Records from a data source:
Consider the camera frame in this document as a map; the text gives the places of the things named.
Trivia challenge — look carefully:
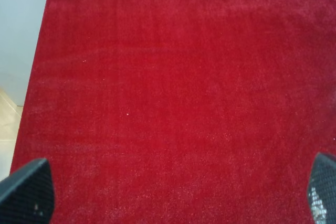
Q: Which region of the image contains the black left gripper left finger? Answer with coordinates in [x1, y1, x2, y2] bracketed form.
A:
[1, 158, 55, 223]

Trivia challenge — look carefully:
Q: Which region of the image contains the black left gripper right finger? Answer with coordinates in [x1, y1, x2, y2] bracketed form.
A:
[307, 153, 335, 224]

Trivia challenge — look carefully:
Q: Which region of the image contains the red velvet table cloth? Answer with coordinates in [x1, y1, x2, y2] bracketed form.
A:
[11, 0, 335, 223]

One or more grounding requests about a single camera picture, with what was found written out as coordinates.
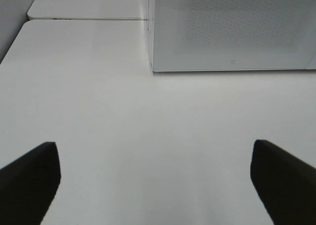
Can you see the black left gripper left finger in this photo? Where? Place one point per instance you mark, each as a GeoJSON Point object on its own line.
{"type": "Point", "coordinates": [28, 185]}

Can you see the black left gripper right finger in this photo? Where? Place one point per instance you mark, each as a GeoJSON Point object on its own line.
{"type": "Point", "coordinates": [285, 184]}

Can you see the white microwave door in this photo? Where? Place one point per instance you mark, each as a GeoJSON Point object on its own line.
{"type": "Point", "coordinates": [225, 35]}

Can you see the white microwave oven body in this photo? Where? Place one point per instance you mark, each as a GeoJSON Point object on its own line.
{"type": "Point", "coordinates": [150, 32]}

▶ Exercise prompt:
Whenever a line above includes the string "region", copy it.

▶ Solution for this task:
Q: Which region of the image contains the black left gripper left finger? Answer with coordinates in [x1, y1, x2, y2] bracketed form.
Q: Which region of the image contains the black left gripper right finger? Answer with coordinates in [x1, y1, x2, y2] bracketed form.
Q: Which region of the image contains the red velvet table cloth? Answer with coordinates in [x1, y1, x2, y2] bracketed form.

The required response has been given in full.